BY HELEN ROSENTHAL | The debate over how to best help our small businesses conjures strong emotions, and for good reason. They are the heart and soul of New York City. They are the reason why many New Yorkers have chosen to live here. They are the keystone of our economy.
For decades, there has been endless debate about this issue and what to do about it. But as the years passed and empty storefronts proliferated, nothing truly significant happened on a policy level. Previous administrations tinkered around the edges. Some of us even had interns do a count of vacant storefronts in specific areas. No one even began laying the foundation for groundbreaking policy.
This City Council is different. We are taking action to help our small businesses — and we’re just getting started.
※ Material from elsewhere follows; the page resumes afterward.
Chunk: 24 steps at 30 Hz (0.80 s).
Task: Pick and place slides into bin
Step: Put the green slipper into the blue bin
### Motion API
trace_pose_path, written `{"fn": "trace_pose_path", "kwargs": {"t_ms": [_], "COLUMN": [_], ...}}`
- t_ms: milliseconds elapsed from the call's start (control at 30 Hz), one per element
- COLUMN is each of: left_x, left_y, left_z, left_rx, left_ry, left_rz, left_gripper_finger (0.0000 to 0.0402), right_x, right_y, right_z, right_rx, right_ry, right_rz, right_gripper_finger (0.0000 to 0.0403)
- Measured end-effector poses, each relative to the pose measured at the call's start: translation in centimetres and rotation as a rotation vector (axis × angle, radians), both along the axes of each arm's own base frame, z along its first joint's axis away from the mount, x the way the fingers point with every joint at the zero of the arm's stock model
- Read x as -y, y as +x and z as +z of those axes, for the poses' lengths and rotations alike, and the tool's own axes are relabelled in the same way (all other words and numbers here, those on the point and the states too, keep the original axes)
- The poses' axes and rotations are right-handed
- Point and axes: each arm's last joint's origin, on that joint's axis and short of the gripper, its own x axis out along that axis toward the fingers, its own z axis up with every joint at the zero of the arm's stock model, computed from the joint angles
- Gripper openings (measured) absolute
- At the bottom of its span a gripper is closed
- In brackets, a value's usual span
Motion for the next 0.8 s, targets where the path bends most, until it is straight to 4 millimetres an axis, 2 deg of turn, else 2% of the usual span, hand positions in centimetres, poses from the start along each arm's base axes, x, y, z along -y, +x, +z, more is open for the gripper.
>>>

Over the past several months, the City Council has been working closely with groups like the Association for Neighborhood Housing & Development (ANHD) on this issue. A coalition of grassroots progressive community groups that includes the Cooper Square Committee, Goddard Riverside Community Center and Good Old Lower East Side (GOLES), ANHD has been a progressive force in our city since 1974. It has taken on the small business issue with a particular focus on owner-operated, low-income, minority-run businesses that serve low-income and minority communities.
Working with advocates and Manhattan Borough President Gale Brewer, the Council crafted a package of important small business legislation that was passed last month, including my “Storefront Tracker” bill. For the first time, landlords will be required to register their vacant storefronts with the city, or face penalties. They’ll have to report the previous and asking rents, the length of time a property has and has not been leased, and other information. The city will now be required to maintain a searchable database that makes this information available to the public.
Why is the Storefront Tracker bill an important step toward making progress on this issue?
A longstanding barrier to any meaningful action on this issue has been the lack of significant data or concrete information about commercial rents or storefront vacancies. The information we have is largely anecdotal or piecemeal by neighborhood. Key questions remain unanswered: What is the actual vacancy rate? Are landlords warehousing empty storefronts? If so, which ones?
Real data and information are essential to passing informed legislation, especially legislation that has never been passed anywhere else and legislation that has the potential to alter the dynamics of our commercial economy in unknown ways. Data and hard facts are also essential to defending legislation in a court of law, should that be necessary.
The Storefront Tracker legislation will finally allow community members, advocates and policymakers to follow vacancy trends citywide and in specific neighborhoods. The city’s Department of Small Business Services will know where leases will come due within two years, so it can reach out to offer its services, like help with lease renewals and access to credit. This information will also be invaluable to small business owners themselves.
The Storefront Tracker bill, as well as others in the legislative package, are just one step as we work through this issue. There are a number of options under discussion, like commercial rent control or a vacancy tax on empty storefronts. A vacancy tax would first have to be passed in Albany. State Senator Brad Hoylman and Assemblymember Deborah Glick introduced this legislation in the spring.
Some proposals under discussion, including the Small Business Jobs Survival Act (S.B.J.S.A.), have been around for a long time. I am a co-sponsor of the S.B.J.S.A. and have been for years. It would make all commercial leases subject to binding arbitration if the landlord and tenant cannot agree on a renewal rent. I support the aims of this bill but there are complex issues with it that need to be resolved.
For example, the S.B.J.S.A. would apply to all commercial leases in New York City, even office space on the top floor of a commercial tower, or chain stores like Chase bank. Policy merits aside, it’s questionable whether or not that would withstand a legal challenge.
But if you limit the bill to benefit only independent merchants in storefronts, how to do you it without creating a strong disincentive for landlords to rent to them? Could this further benefit corporate chain stores? These are among the questions that we are currently working through.
The commercial economy is changing fast. The implications of online retail are being seen with empty commercial strips nationwide. The full impact may still remain to be seen, as all of us use smartphones or go online to purchase almost everything. The costs of doing business are rising while longtime customer bases change. Unscrupulous landlords are using every trick in the book to get rid of independent retail tenants, hoping to land a franchise chain that will pay more rent.
But we must redouble our commitment to saving brick-and-mortar, independently owned businesses. They are the lifeblood of our neighborhoods. They are a gateway to opportunity for immigrants. They give life to our streetscapes and add color to our lives.
Together, we can do this. We will set an example for municipalities everywhere to follow. It’s the right thing to do and our city’s future depends on it.
Rosenthal represents City Council District 6 (Upper West Side and Central Park) and chairs the City Council’s Committee on Women and Gender Equity.